The Mail On Sunday
has sent its fashion guru Glenda Liz Jones out and about to write about one of
her favourite subjects, animals abandoned by their owners who either don’t want
them any more, or can’t afford to keep them. So off
she has gone to Avonmouth – not exactly the most attractive part of the
greater Bristol area – to see an abandoned and uncared-for horse.

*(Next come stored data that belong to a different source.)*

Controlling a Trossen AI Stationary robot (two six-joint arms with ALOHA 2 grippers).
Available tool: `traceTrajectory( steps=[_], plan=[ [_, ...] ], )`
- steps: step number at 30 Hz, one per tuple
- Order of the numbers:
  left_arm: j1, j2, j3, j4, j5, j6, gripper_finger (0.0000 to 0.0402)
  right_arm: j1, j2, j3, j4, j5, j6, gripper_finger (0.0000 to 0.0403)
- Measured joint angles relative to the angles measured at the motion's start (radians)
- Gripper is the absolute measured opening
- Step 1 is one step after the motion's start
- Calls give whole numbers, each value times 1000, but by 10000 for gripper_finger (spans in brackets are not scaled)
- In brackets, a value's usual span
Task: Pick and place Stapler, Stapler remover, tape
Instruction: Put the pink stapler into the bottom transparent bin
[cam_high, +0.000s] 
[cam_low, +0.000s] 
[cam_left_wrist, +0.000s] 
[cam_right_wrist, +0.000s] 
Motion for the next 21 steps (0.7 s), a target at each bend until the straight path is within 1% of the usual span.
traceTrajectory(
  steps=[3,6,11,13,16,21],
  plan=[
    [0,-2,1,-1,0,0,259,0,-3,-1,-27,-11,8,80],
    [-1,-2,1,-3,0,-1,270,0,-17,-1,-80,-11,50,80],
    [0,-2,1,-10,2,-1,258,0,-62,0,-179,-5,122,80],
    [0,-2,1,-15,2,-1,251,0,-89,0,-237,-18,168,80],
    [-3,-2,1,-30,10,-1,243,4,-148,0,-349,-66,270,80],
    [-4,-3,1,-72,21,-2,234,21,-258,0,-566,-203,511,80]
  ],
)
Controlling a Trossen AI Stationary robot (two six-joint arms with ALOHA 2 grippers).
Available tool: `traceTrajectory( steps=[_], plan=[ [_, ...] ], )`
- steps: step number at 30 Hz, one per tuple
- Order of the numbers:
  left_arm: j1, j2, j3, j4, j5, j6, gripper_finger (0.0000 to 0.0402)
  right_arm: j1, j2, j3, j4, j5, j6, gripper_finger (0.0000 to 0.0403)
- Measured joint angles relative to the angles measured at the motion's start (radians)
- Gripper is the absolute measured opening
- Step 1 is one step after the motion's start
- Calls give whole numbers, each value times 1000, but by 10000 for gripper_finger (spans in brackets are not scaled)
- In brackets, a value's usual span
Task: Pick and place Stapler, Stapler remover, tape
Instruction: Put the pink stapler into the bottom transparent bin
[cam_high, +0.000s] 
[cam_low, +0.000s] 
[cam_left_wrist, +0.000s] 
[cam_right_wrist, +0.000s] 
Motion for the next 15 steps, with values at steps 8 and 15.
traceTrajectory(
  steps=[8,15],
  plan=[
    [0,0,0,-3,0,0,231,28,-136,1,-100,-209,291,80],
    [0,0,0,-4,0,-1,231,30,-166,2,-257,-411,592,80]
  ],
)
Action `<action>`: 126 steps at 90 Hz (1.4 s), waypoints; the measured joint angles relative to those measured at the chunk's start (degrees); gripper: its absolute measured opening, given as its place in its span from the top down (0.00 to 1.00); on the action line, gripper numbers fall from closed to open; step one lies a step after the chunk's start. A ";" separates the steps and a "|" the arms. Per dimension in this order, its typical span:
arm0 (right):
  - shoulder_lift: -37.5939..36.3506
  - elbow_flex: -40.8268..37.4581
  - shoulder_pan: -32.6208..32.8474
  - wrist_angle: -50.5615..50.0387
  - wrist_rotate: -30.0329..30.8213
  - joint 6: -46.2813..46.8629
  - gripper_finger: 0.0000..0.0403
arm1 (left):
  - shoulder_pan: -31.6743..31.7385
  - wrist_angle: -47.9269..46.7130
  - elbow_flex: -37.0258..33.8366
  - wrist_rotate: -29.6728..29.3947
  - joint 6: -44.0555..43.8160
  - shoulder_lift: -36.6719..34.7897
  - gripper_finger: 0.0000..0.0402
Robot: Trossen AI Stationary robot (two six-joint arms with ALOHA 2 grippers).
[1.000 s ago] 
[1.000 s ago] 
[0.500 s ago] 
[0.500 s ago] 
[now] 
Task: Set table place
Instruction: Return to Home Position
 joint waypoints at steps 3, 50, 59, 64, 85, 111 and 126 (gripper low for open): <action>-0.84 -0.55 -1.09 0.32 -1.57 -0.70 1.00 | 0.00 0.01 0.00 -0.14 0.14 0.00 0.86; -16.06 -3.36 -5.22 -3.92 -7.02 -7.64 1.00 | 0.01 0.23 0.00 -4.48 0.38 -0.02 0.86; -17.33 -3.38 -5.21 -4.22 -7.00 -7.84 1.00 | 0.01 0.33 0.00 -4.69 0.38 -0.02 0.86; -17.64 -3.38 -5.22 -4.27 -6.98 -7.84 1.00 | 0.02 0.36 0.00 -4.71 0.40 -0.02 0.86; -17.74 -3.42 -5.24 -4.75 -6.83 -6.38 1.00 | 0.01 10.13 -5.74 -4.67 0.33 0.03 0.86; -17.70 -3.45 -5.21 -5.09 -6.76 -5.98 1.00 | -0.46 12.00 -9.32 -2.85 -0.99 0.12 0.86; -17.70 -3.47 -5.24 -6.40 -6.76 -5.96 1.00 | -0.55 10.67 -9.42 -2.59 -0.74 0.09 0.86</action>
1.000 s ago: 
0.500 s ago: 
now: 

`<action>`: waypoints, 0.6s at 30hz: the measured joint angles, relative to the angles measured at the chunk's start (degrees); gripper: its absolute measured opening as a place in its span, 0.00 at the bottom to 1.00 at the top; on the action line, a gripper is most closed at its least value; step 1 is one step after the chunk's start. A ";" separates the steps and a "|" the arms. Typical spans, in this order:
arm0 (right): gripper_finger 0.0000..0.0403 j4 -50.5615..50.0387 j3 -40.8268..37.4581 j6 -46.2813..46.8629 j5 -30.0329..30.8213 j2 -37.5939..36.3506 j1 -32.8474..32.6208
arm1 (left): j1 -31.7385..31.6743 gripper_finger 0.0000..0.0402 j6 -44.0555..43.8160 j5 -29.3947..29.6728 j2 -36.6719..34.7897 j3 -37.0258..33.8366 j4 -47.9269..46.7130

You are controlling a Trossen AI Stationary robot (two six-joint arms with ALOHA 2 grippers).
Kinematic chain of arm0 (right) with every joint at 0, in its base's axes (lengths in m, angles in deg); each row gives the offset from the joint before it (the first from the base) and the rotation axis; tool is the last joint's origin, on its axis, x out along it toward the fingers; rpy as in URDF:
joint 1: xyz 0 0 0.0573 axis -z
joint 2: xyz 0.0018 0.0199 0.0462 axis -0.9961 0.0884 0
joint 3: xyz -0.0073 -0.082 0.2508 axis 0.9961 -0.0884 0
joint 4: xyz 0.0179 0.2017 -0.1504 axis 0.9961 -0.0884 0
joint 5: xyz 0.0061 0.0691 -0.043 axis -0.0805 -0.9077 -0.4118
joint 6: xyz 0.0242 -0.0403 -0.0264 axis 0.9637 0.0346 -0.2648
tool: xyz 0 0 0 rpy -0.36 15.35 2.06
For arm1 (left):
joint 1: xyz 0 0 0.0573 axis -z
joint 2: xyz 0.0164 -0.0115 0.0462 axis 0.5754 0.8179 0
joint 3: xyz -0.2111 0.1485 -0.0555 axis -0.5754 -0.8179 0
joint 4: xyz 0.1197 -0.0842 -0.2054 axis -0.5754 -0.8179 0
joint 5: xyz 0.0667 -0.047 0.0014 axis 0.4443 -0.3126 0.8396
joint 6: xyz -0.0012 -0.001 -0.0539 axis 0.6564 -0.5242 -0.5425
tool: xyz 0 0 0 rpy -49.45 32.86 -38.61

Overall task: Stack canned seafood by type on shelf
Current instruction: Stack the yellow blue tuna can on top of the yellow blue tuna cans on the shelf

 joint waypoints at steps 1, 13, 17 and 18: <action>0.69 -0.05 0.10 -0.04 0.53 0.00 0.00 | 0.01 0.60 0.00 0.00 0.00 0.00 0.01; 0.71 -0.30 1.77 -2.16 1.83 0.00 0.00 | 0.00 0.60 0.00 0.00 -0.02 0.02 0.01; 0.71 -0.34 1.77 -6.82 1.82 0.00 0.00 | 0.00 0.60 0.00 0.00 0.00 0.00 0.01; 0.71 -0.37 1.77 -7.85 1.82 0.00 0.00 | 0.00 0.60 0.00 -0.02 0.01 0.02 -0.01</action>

Of course we f***ing talk to one another, c***
This is one of those subjects that the MoS does very well, Ms Jones telling “She is just one more addition to the estimated 7,000 horses currently
at large, abandoned by owners who can no longer afford to keep them – and
it seems that unwanted family pets have now joined these roaming herds of
so-called ‘gipsy’ animals”, and how owners leave horses rather than face
the prospect of selling for slaughter.
So who is she meeting? After all, the Mail has been serially slagging off the RSPCA of late, so it won’t
be them. No, it’s someone from World Horse Welfare (WHW), “whose job it is not just to monitor horses abandoned here in North
Somerset, but in Wiltshire, Dorset, Gloucestershire and South Wales”. Ms
Jones concludes by urging readers “Don’t
look the other way”.
Mail journalist writes about WHW and poses next to horse ... didn't I see that a few months ago?
And to accompany the article, there she is posing with the unfortunate mare. It was at this point that I experienced déjà vu: WHW? An article on Mail Online about its work, written by a woman journalist who is also seen smiling next to one of the horses? Perhaps I mis-remembered. But after using the ancient technique known as “five minutes’ Googling”, it seems I did not.
The only difference is that the original article appeared
not in the MoS, but the Daily Mail – and there was Private Eye trying to convince readers
that the two titles are experiencing something of a lack of cooperation and communication.
So who got there first? Step forward freelance and horse-owner Melissa Kite,
who had a
feature on WHW published in the Mail last
October.
Ah yes, I did see that a few months ago
“As a handsome brown and white pony called Cappuccino trots smartly around the riding school, it’s impossible to tell he was once close to death. Three years ago, though, this shiny pony was one of 110 emaciated horses found starving on a farm in the south-west of England. He was so thin and hungry his body had digested all its muscle. His skeletal frame was, quite literally, just skin and bones” she told.
And, as Ms Jones has now done, Ms Kite was snapped with
one of the subjects of her copy, putting on her best smile. The Eye was right: if the weekday and Sunday
titles bothered to share information, it would have been flagged up and Ms
Jones told that someone had been there before – so even if she covered the same
organisation, there would have been a reference back to the earlier article.
Even
readers of the print edition are going to rumble this carry-on eventually.
1 comment:
Haven't the Daily Mail published pieces by people like Edweena Curry and Katie Hopkins saying that people on benefits should get rid of their pets? Isn't that what's happening here?